[SUPPLIED RECORDS Boundary: Start]

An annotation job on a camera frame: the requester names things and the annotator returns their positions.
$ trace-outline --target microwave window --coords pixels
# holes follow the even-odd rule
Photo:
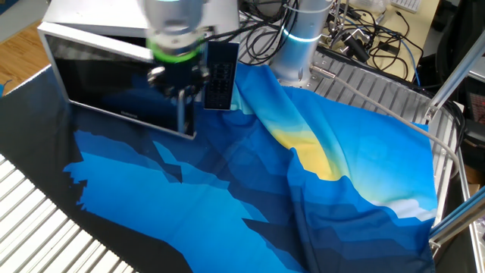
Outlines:
[[[147,81],[155,63],[56,36],[45,37],[69,100],[177,130],[175,103]],[[186,107],[186,117],[193,116],[192,112],[192,107]],[[186,133],[193,134],[192,126]]]

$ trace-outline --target cable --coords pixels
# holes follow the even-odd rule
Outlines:
[[[396,31],[390,30],[386,27],[382,27],[382,26],[379,26],[379,25],[371,26],[371,25],[368,25],[368,24],[353,24],[353,26],[355,26],[355,27],[364,27],[364,26],[375,27],[379,30],[382,30],[384,32],[387,32],[387,33],[395,36],[396,38],[404,39],[404,40],[408,41],[411,45],[413,45],[415,48],[419,49],[419,51],[421,52],[421,57],[423,57],[424,50],[419,45],[416,45],[414,42],[412,42],[410,39],[408,39],[408,37],[403,36],[401,33],[397,33]]]
[[[404,23],[406,23],[406,26],[408,27],[408,29],[406,30],[406,34],[404,34],[404,37],[407,37],[409,34],[409,31],[411,30],[411,27],[409,26],[409,23],[406,20],[406,18],[404,18],[404,15],[402,15],[399,11],[396,11],[396,14],[404,20]]]
[[[407,125],[408,127],[410,127],[411,129],[413,130],[416,130],[417,132],[425,135],[426,137],[428,137],[429,139],[433,140],[435,143],[437,143],[438,145],[440,145],[443,149],[446,150],[446,152],[449,154],[450,158],[453,160],[453,163],[455,164],[455,169],[453,170],[453,173],[452,173],[452,177],[456,176],[457,173],[458,173],[458,170],[459,170],[459,165],[460,165],[460,162],[459,162],[459,159],[458,159],[458,156],[455,154],[455,152],[453,152],[453,150],[451,150],[451,148],[448,147],[448,145],[446,145],[443,141],[441,141],[440,139],[438,139],[437,137],[431,135],[430,133],[428,133],[427,131],[419,128],[418,126],[414,125],[413,123],[407,121],[406,119],[404,118],[401,118],[399,115],[397,115],[396,113],[394,113],[393,111],[390,111],[388,108],[386,108],[384,105],[381,105],[379,102],[376,102],[374,101],[373,99],[367,97],[366,95],[360,93],[356,88],[354,88],[353,86],[351,86],[350,84],[348,84],[346,81],[340,79],[339,77],[334,77],[333,78],[335,81],[338,81],[339,83],[343,84],[347,89],[349,89],[350,91],[352,91],[354,94],[356,94],[357,96],[363,98],[365,101],[371,103],[372,105],[376,106],[377,108],[379,108],[380,110],[384,111],[386,114],[388,114],[389,116],[397,119],[398,121],[401,121],[403,124]]]
[[[221,34],[216,34],[216,35],[212,35],[212,36],[209,36],[205,39],[202,39],[200,40],[199,44],[203,44],[205,42],[208,42],[208,41],[211,41],[213,39],[220,39],[220,38],[224,38],[224,37],[227,37],[227,36],[233,36],[233,35],[239,35],[241,33],[244,33],[246,31],[250,31],[250,30],[255,30],[257,28],[260,28],[260,27],[263,27],[265,25],[267,25],[268,22],[266,20],[264,21],[261,21],[259,23],[256,23],[252,26],[249,26],[249,27],[243,27],[243,28],[240,28],[238,30],[234,30],[234,31],[230,31],[230,32],[226,32],[226,33],[221,33]]]
[[[421,86],[421,81],[419,80],[419,75],[418,75],[418,69],[416,69],[415,57],[412,55],[411,49],[409,49],[408,45],[406,45],[406,43],[404,41],[402,41],[402,44],[404,45],[404,47],[406,47],[406,49],[409,52],[409,55],[411,56],[412,67],[415,68],[416,81],[418,82],[418,86]]]
[[[346,21],[347,21],[347,22],[349,22],[350,24],[352,24],[352,25],[354,25],[354,26],[355,26],[355,23],[354,23],[354,22],[352,22],[350,19],[346,18]]]
[[[293,8],[294,9],[299,8],[298,0],[293,2]],[[285,11],[286,11],[286,13],[283,16],[283,19],[281,21],[280,26],[277,28],[277,31],[261,33],[261,34],[257,35],[253,40],[251,39],[251,37],[255,33],[256,30],[252,30],[248,34],[248,36],[246,37],[246,41],[252,40],[252,42],[251,42],[250,45],[249,45],[249,42],[246,42],[246,51],[247,51],[248,55],[253,60],[256,60],[257,62],[255,62],[255,63],[244,63],[244,62],[241,61],[243,64],[247,64],[247,65],[264,64],[264,63],[268,62],[271,58],[273,58],[273,56],[275,56],[281,50],[281,48],[284,46],[284,44],[286,43],[286,41],[289,38],[289,35],[283,36],[281,33],[283,32],[283,30],[287,30],[288,33],[291,33],[291,31],[293,30],[293,27],[296,24],[296,21],[298,20],[298,12],[295,12],[295,11],[292,11],[292,10],[287,10],[287,9],[285,9]],[[291,27],[288,30],[288,24],[291,20],[293,22],[291,23]],[[260,52],[256,53],[256,50],[255,50],[256,43],[260,40],[261,37],[267,36],[267,35],[274,35],[274,37],[266,45],[265,49],[262,49]],[[273,45],[278,40],[278,38],[280,38],[280,39],[277,42],[276,48],[272,51],[272,53],[266,54],[269,50],[271,50],[273,48]]]
[[[249,18],[250,18],[250,19],[248,19],[248,20],[244,20],[244,21],[242,22],[242,28],[246,27],[246,26],[247,26],[249,23],[251,23],[251,22],[256,22],[256,23],[258,22],[258,21],[256,21],[256,20],[253,20],[253,19],[252,19],[250,16],[249,16]],[[226,39],[222,40],[221,42],[230,42],[230,41],[232,41],[234,38],[236,38],[238,35],[239,35],[239,33],[234,33],[233,35],[231,35],[231,36],[227,37]]]
[[[387,65],[385,68],[381,69],[381,71],[385,71],[387,68],[389,68],[391,65],[394,64],[394,62],[396,62],[396,60],[398,61],[401,61],[403,64],[404,64],[404,77],[403,79],[407,79],[408,78],[408,75],[409,75],[409,69],[408,69],[408,63],[403,59],[403,58],[400,58],[400,57],[397,57],[397,56],[385,56],[385,55],[372,55],[372,61],[374,62],[374,65],[376,65],[375,63],[375,60],[374,60],[374,57],[375,58],[391,58],[393,61]]]
[[[255,1],[253,1],[254,5],[269,5],[269,4],[280,4],[280,3],[281,3],[281,1],[268,1],[268,2],[264,2],[264,3],[260,3],[260,2],[255,3]]]
[[[382,55],[377,55],[377,53],[378,53],[378,52],[381,50],[381,47],[382,47],[382,46],[384,46],[384,45],[390,45],[390,44],[391,44],[391,43],[393,43],[393,42],[399,42],[399,45],[398,45],[398,48],[397,48],[397,49],[400,51],[400,50],[401,50],[401,39],[394,39],[394,40],[393,40],[393,38],[392,38],[392,37],[389,37],[389,38],[387,39],[387,41],[386,41],[386,42],[383,42],[382,44],[379,44],[378,46],[376,46],[376,47],[372,48],[371,50],[369,50],[369,55],[370,55],[370,56],[372,56],[372,62],[374,63],[374,66],[375,66],[377,69],[379,69],[379,70],[381,70],[381,71],[385,71],[387,68],[391,67],[391,66],[392,66],[392,65],[393,65],[393,64],[396,62],[396,60],[397,60],[397,59],[399,59],[399,57],[397,56],[397,54],[396,54],[396,55],[394,55],[394,56],[386,56],[386,57],[384,57],[384,58],[392,58],[392,59],[393,59],[393,61],[391,61],[391,63],[390,63],[390,64],[388,64],[388,65],[387,65],[386,67],[384,67],[384,68],[380,68],[380,67],[377,65],[377,63],[376,63],[375,58],[376,58],[376,57],[382,57]],[[405,73],[405,76],[403,77],[403,79],[404,79],[404,80],[406,80],[406,79],[407,79],[407,77],[408,77],[408,71],[407,71],[407,70],[408,70],[408,69],[407,69],[408,64],[407,64],[407,62],[406,62],[406,61],[404,61],[404,60],[402,60],[402,61],[404,62],[405,66],[406,66],[406,73]]]
[[[377,25],[377,24],[376,24],[376,19],[375,19],[374,15],[373,15],[371,12],[366,11],[366,10],[363,10],[363,9],[354,9],[354,11],[360,11],[360,12],[364,12],[364,13],[366,13],[366,14],[369,14],[369,15],[371,16],[371,19],[372,19],[372,24],[373,24],[374,26],[376,26],[376,25]]]
[[[434,85],[431,85],[431,86],[421,86],[422,89],[433,89],[433,88],[437,88],[437,87],[441,87],[443,86],[442,83],[438,83],[438,84],[434,84]]]

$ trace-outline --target wire bundle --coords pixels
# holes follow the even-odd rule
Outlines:
[[[278,12],[272,17],[268,17],[262,14],[261,11],[259,11],[258,9],[259,5],[274,4],[274,3],[280,3],[281,6]],[[245,13],[248,20],[243,22],[244,24],[243,27],[228,33],[209,36],[208,38],[201,40],[200,43],[204,43],[204,42],[208,42],[214,39],[220,39],[224,37],[227,37],[227,38],[224,40],[221,40],[221,42],[229,42],[235,37],[237,37],[239,34],[249,31],[249,34],[246,39],[247,41],[246,50],[249,56],[251,56],[256,61],[247,65],[264,64],[265,62],[269,61],[274,55],[276,55],[280,51],[280,49],[283,47],[285,42],[288,40],[288,35],[281,38],[280,36],[281,36],[281,33],[283,32],[283,29],[287,29],[287,27],[290,25],[289,32],[291,33],[291,30],[295,26],[295,23],[298,17],[298,12],[294,10],[298,10],[299,2],[298,0],[295,0],[291,6],[291,9],[286,8],[288,1],[284,1],[284,0],[264,2],[264,3],[258,3],[256,2],[256,0],[253,0],[253,2],[249,4],[252,5],[252,9],[256,11],[258,16],[262,20],[256,20],[250,14]],[[276,21],[279,21],[280,24],[279,25],[274,24],[274,22]],[[274,29],[274,31],[260,33],[254,39],[251,39],[252,36],[255,33],[257,33],[261,27],[271,27],[272,29]],[[261,38],[263,38],[264,36],[271,36],[271,35],[273,36],[273,38],[271,38],[271,41],[259,52],[256,52],[255,45],[258,43],[258,41],[260,41]]]
[[[252,63],[244,63],[247,65],[259,65],[259,64],[264,64],[267,61],[269,61],[273,56],[275,56],[283,47],[285,42],[288,40],[288,36],[286,35],[284,37],[281,36],[283,30],[287,29],[288,26],[291,24],[289,27],[289,32],[291,33],[293,27],[295,26],[295,23],[297,21],[298,17],[298,12],[294,10],[298,10],[299,8],[299,3],[298,0],[294,1],[292,4],[292,9],[286,8],[287,3],[285,1],[281,1],[281,6],[280,10],[278,13],[275,15],[275,17],[279,17],[283,15],[283,19],[280,21],[280,25],[274,25],[274,24],[268,24],[267,26],[275,29],[274,31],[268,31],[265,33],[260,33],[258,34],[254,39],[252,39],[252,36],[258,31],[258,29],[253,29],[248,33],[248,36],[246,37],[246,51],[248,52],[248,55],[255,60],[255,62]],[[255,50],[255,45],[258,43],[258,41],[263,38],[264,36],[273,36],[271,38],[271,41],[259,52]]]
[[[407,26],[406,33],[404,35],[402,35],[402,33],[398,33],[396,31],[390,30],[386,27],[382,27],[382,26],[377,25],[376,20],[374,18],[374,15],[372,13],[365,11],[365,10],[355,10],[355,11],[364,12],[364,13],[370,15],[370,17],[372,18],[372,23],[368,23],[368,22],[365,22],[365,21],[359,19],[358,20],[359,24],[355,24],[355,23],[351,22],[350,20],[348,20],[349,24],[347,24],[347,25],[352,26],[352,28],[350,28],[350,29],[361,29],[362,31],[364,31],[365,33],[367,33],[371,36],[371,41],[368,43],[367,49],[368,49],[369,55],[372,57],[372,61],[373,61],[374,66],[376,67],[376,69],[378,69],[379,71],[385,71],[386,69],[391,67],[393,64],[395,64],[396,61],[401,61],[405,66],[405,76],[403,77],[403,79],[406,80],[408,78],[408,63],[404,59],[398,57],[397,55],[394,55],[394,56],[378,55],[378,52],[380,50],[382,50],[382,47],[384,45],[390,45],[391,43],[398,42],[398,46],[397,46],[398,50],[400,51],[401,46],[404,46],[405,49],[409,52],[409,54],[411,56],[411,60],[413,61],[413,67],[416,68],[417,63],[414,59],[413,54],[411,53],[411,49],[408,47],[406,42],[410,43],[415,48],[420,50],[420,52],[421,52],[420,59],[423,57],[424,52],[423,52],[423,49],[420,46],[416,45],[410,39],[408,39],[407,36],[408,36],[409,30],[410,30],[410,26],[409,26],[408,21],[405,19],[405,17],[400,12],[398,12],[398,11],[396,12],[396,14],[404,20],[404,22]],[[376,37],[386,38],[386,41],[381,43],[380,45],[372,47]],[[377,65],[375,58],[391,58],[393,61],[390,64],[388,64],[386,67],[381,68]],[[419,76],[418,76],[417,71],[415,71],[415,76],[416,76],[416,81],[418,83],[418,86],[420,86],[421,81],[419,80]]]

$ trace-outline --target blue fabric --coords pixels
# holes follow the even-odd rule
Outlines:
[[[232,111],[185,140],[77,121],[88,212],[169,243],[194,272],[433,272],[430,142],[240,65]]]

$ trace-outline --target black cable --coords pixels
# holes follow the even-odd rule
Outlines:
[[[434,85],[431,85],[431,86],[421,86],[422,89],[433,89],[433,88],[438,88],[438,87],[441,87],[443,86],[442,83],[439,83],[439,84],[434,84]]]
[[[354,9],[354,11],[364,12],[364,13],[369,14],[371,16],[372,24],[369,23],[369,25],[371,25],[371,27],[374,28],[374,32],[371,32],[371,30],[369,30],[369,28],[367,26],[364,26],[368,30],[368,32],[370,33],[370,35],[371,35],[371,37],[369,39],[368,47],[366,48],[367,50],[369,50],[372,47],[372,45],[374,44],[374,40],[375,40],[375,38],[377,36],[377,23],[376,23],[376,19],[375,19],[374,15],[371,12],[369,12],[369,11],[362,10],[362,9]],[[362,25],[364,25],[363,22],[365,22],[365,21],[362,20],[361,18],[357,19],[357,21],[359,23],[361,23]]]
[[[295,9],[298,9],[299,8],[298,1],[294,1],[293,2],[292,8],[295,8]],[[290,29],[288,31],[289,33],[291,33],[292,30],[293,30],[293,27],[295,26],[296,21],[298,20],[298,13],[297,12],[294,12],[294,11],[286,11],[286,13],[285,13],[285,15],[284,15],[284,17],[282,19],[280,28],[279,28],[278,31],[270,32],[270,33],[261,33],[258,36],[256,36],[254,38],[254,40],[252,40],[251,45],[248,45],[248,43],[246,43],[246,49],[247,49],[248,55],[253,60],[257,60],[257,62],[251,63],[251,64],[248,64],[248,63],[244,63],[243,62],[243,64],[247,64],[247,65],[264,64],[265,62],[269,61],[273,56],[275,56],[280,51],[280,49],[283,47],[283,45],[285,44],[285,42],[288,40],[288,36],[289,35],[285,35],[285,36],[283,36],[283,35],[274,35],[274,38],[271,40],[271,42],[268,45],[266,45],[266,49],[262,49],[259,53],[256,53],[256,51],[255,51],[255,45],[260,40],[260,38],[263,37],[263,36],[271,35],[271,34],[275,34],[275,33],[279,33],[279,32],[283,32],[283,29],[287,30],[288,29],[288,23],[291,21],[292,16],[293,16],[293,22],[292,22],[291,27],[290,27]],[[252,36],[252,34],[254,32],[255,31],[253,30],[251,33],[248,34],[248,37],[246,39],[247,41],[249,41],[251,39],[251,36]],[[266,54],[266,52],[268,52],[268,50],[272,49],[272,46],[276,42],[277,38],[280,38],[280,39],[278,41],[278,44],[277,44],[275,50],[273,50],[273,52],[270,53],[270,54]]]
[[[379,44],[378,46],[376,46],[376,47],[374,47],[374,48],[372,48],[372,49],[369,50],[369,55],[372,56],[372,62],[374,63],[374,66],[377,69],[379,69],[381,71],[385,71],[387,68],[391,67],[394,63],[396,63],[396,60],[398,59],[398,56],[397,55],[394,55],[394,56],[384,56],[385,58],[392,58],[393,59],[393,61],[391,61],[391,63],[388,64],[384,68],[380,68],[377,65],[376,60],[375,60],[376,57],[382,56],[382,55],[378,55],[377,56],[377,53],[381,50],[381,47],[384,46],[384,45],[389,45],[389,44],[391,44],[393,42],[399,42],[398,50],[400,51],[401,50],[401,39],[393,39],[392,37],[388,38],[386,42],[384,42],[382,44]],[[407,69],[408,64],[405,61],[404,61],[404,63],[405,63],[405,67],[406,67],[406,76],[404,76],[404,80],[406,80],[408,78],[408,76],[407,76],[408,75],[408,71],[407,71],[408,70]]]
[[[404,22],[406,23],[407,29],[406,29],[406,33],[404,34],[404,37],[407,37],[408,34],[409,34],[409,31],[411,30],[411,27],[409,26],[408,21],[404,18],[404,16],[402,16],[402,14],[399,11],[396,11],[396,14],[398,14],[404,20]],[[392,37],[390,37],[389,39],[387,39],[386,42],[384,42],[383,44],[381,44],[381,45],[378,46],[378,50],[372,56],[372,61],[374,62],[374,65],[377,66],[377,64],[375,62],[375,57],[376,57],[375,54],[377,54],[379,52],[380,47],[382,45],[384,45],[384,44],[388,44],[389,45],[390,43],[396,42],[395,40],[392,41],[391,39],[392,39]],[[398,52],[400,52],[400,51],[401,51],[401,39],[399,39],[399,45],[398,45]],[[391,61],[390,64],[388,64],[386,67],[382,68],[381,70],[382,71],[385,71],[386,69],[388,69],[389,67],[391,67],[394,63],[396,63],[396,60],[398,60],[397,54],[393,58],[393,61]],[[408,64],[404,61],[404,65],[405,65],[405,69],[406,69],[406,73],[405,73],[404,79],[406,80],[408,78]]]
[[[363,26],[364,26],[364,24],[354,24],[353,26],[355,26],[355,27],[363,27]],[[387,34],[393,34],[393,35],[394,35],[396,38],[398,38],[398,37],[399,37],[399,38],[401,38],[401,39],[406,40],[406,41],[407,41],[407,42],[409,42],[411,45],[413,45],[415,48],[419,49],[419,51],[421,52],[421,57],[420,57],[420,59],[423,57],[423,54],[424,54],[423,49],[422,49],[422,48],[421,48],[419,45],[416,45],[414,42],[412,42],[410,39],[408,39],[408,37],[405,37],[405,36],[403,36],[401,33],[398,33],[398,32],[396,32],[396,31],[390,30],[390,29],[388,29],[388,28],[386,28],[386,27],[382,27],[382,26],[379,26],[379,25],[377,25],[377,26],[376,26],[376,28],[377,28],[377,29],[379,29],[379,30],[382,30],[383,32],[385,32],[385,33],[387,33]]]
[[[268,2],[264,2],[264,3],[256,3],[256,1],[253,1],[253,4],[254,5],[269,5],[269,4],[280,4],[281,1],[268,1]]]
[[[258,28],[263,27],[263,26],[265,26],[267,24],[268,24],[268,22],[266,20],[264,20],[264,21],[261,21],[259,23],[256,23],[256,24],[252,25],[252,26],[249,26],[249,27],[242,27],[242,28],[239,28],[238,30],[234,30],[234,31],[226,32],[226,33],[221,33],[221,34],[216,34],[216,35],[209,36],[207,38],[202,39],[199,43],[200,44],[203,44],[205,42],[208,42],[208,41],[211,41],[211,40],[214,40],[214,39],[224,38],[224,37],[227,37],[227,36],[233,36],[233,35],[236,35],[237,36],[237,35],[239,35],[241,33],[246,32],[246,31],[258,29]]]
[[[361,24],[363,24],[361,19],[357,19],[357,21],[358,21],[358,22],[360,22]],[[372,34],[372,33],[375,33],[375,31],[371,31],[371,30],[369,29],[369,27],[368,27],[368,26],[364,26],[364,28],[365,28],[365,29],[366,29],[366,30],[367,30],[369,33],[371,33],[371,34]]]
[[[248,19],[248,20],[244,20],[244,21],[242,22],[242,26],[241,26],[241,27],[242,27],[242,28],[244,28],[244,27],[246,27],[246,26],[247,26],[249,23],[251,23],[251,22],[256,22],[256,23],[257,23],[257,21],[255,21],[255,20]],[[236,38],[238,35],[239,35],[239,33],[234,33],[233,35],[231,35],[231,36],[229,36],[228,38],[226,38],[226,39],[222,40],[221,42],[230,42],[230,41],[232,41],[234,38]]]
[[[404,71],[405,71],[405,75],[404,77],[402,78],[403,80],[407,79],[408,78],[408,75],[409,75],[409,69],[408,69],[408,63],[403,59],[403,58],[400,58],[398,56],[385,56],[385,55],[372,55],[372,57],[377,57],[377,58],[391,58],[393,60],[393,62],[390,64],[392,65],[393,63],[395,63],[397,60],[401,61],[403,64],[404,64]],[[380,69],[381,71],[385,71],[388,67],[385,67],[383,69]]]

[SUPPLIED RECORDS Boundary: End]

Locate the word "target" in the records and collect each line it appears in.

## REPLY
$ trace-outline --target microwave window --coords pixels
$ trace-outline --target cable --coords pixels
$ trace-outline --target wire bundle --coords pixels
$ trace-outline --target blue fabric --coords pixels
$ trace-outline --target black cable --coords pixels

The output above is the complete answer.